*** Opening of Data block ***

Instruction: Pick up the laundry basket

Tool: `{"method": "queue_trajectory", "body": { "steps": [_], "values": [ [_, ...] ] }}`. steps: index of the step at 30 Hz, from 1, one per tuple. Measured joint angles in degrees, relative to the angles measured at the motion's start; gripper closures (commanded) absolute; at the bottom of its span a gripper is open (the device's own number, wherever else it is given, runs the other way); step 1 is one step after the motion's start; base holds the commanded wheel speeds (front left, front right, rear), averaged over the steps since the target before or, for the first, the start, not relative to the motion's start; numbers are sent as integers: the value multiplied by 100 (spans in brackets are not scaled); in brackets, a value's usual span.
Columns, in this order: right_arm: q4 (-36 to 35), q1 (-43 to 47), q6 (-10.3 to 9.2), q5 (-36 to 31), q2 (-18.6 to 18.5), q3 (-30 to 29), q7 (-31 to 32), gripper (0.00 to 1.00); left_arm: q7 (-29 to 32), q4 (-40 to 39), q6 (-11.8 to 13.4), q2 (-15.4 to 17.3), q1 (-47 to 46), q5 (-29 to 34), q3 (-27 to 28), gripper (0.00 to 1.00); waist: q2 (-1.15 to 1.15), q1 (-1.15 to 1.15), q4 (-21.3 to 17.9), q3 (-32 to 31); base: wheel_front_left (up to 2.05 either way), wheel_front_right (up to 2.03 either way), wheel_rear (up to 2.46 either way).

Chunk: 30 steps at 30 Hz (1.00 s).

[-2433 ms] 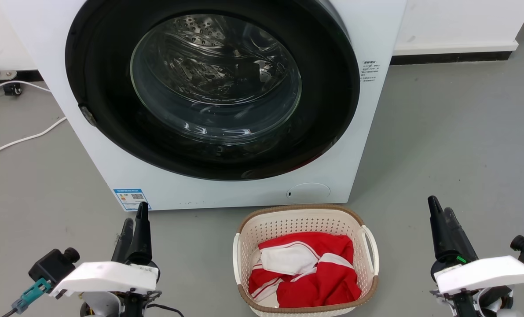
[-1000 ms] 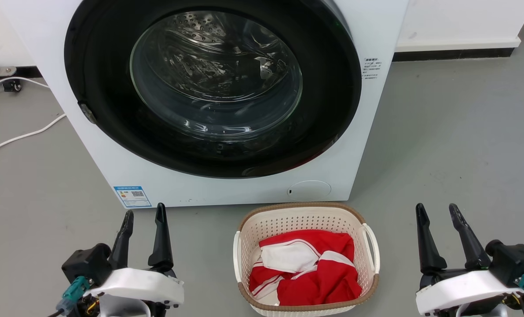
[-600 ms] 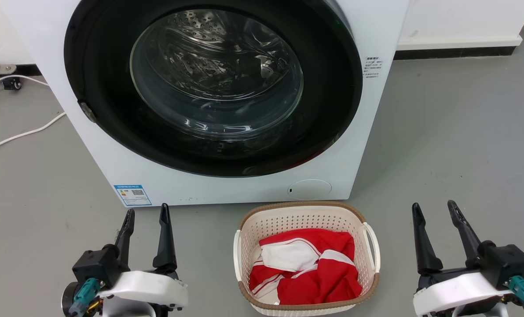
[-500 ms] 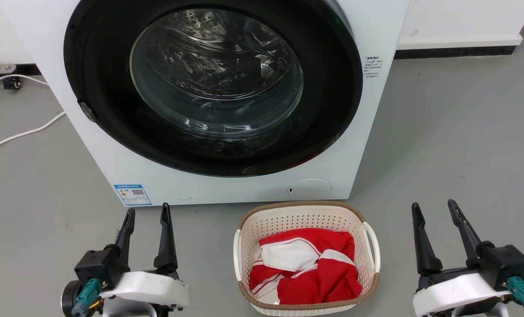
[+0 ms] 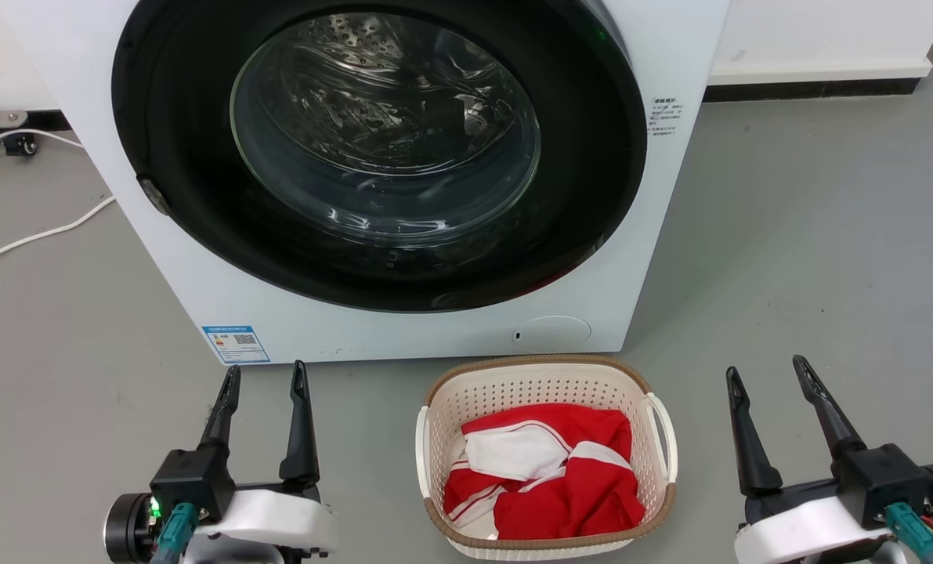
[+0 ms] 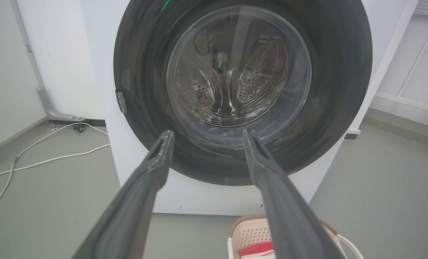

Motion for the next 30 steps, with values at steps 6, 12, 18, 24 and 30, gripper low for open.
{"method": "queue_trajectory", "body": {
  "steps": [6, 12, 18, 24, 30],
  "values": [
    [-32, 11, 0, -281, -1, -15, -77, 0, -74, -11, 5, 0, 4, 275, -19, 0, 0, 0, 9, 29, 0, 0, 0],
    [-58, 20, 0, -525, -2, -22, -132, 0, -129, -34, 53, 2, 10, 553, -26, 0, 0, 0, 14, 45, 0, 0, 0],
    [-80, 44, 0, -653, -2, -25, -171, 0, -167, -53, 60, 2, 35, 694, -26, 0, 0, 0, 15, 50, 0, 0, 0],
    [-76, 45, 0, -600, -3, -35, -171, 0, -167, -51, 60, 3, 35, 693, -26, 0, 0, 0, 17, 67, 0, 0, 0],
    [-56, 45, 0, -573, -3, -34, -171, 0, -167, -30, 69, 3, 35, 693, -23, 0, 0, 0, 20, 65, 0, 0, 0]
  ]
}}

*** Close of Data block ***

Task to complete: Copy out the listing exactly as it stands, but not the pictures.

Reply:
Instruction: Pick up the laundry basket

Tool: `{"method": "queue_trajectory", "body": { "steps": [_], "values": [ [_, ...] ] }}`. steps: index of the step at 30 Hz, from 1, one per tuple. Measured joint angles in degrees, relative to the angles measured at the motion's start; gripper closures (commanded) absolute; at the bottom of its span a gripper is open (the device's own number, wherever else it is given, runs the other way); step 1 is one step after the motion's start; base holds the commanded wheel speeds (front left, front right, rear), averaged over the steps since the target before or, for the first, the start, not relative to the motion's start; numbers are sent as integers: the value multiplied by 100 (spans in brackets are not scaled); in brackets, a value's usual span.
Columns, in this order: right_arm: q4 (-36 to 35), q1 (-43 to 47), q6 (-10.3 to 9.2), q5 (-36 to 31), q2 (-18.6 to 18.5), q3 (-30 to 29), q7 (-31 to 32), gripper (0.00 to 1.00); left_arm: q7 (-29 to 32), q4 (-40 to 39), q6 (-11.8 to 13.4), q2 (-15.4 to 17.3), q1 (-47 to 46), q5 (-29 to 34), q3 (-27 to 28), gripper (0.00 to 1.00); waist: q2 (-1.15 to 1.15), q1 (-1.15 to 1.15), q4 (-21.3 to 17.9), q3 (-32 to 31); base: wheel_front_left (up to 2.05 either way), wheel_front_right (up to 2.03 either way), wheel_rear (up to 2.46 either way).

Chunk: 30 steps at 30 Hz (1.00 s).

[-2433 ms] 
[-1000 ms] 
[-600 ms] 
[-500 ms] 
[+0 ms] 
[+0 ms] 

Motion for the next 30 steps, with values at steps 6, 12, 18, 24 and 30, gripper low for open.
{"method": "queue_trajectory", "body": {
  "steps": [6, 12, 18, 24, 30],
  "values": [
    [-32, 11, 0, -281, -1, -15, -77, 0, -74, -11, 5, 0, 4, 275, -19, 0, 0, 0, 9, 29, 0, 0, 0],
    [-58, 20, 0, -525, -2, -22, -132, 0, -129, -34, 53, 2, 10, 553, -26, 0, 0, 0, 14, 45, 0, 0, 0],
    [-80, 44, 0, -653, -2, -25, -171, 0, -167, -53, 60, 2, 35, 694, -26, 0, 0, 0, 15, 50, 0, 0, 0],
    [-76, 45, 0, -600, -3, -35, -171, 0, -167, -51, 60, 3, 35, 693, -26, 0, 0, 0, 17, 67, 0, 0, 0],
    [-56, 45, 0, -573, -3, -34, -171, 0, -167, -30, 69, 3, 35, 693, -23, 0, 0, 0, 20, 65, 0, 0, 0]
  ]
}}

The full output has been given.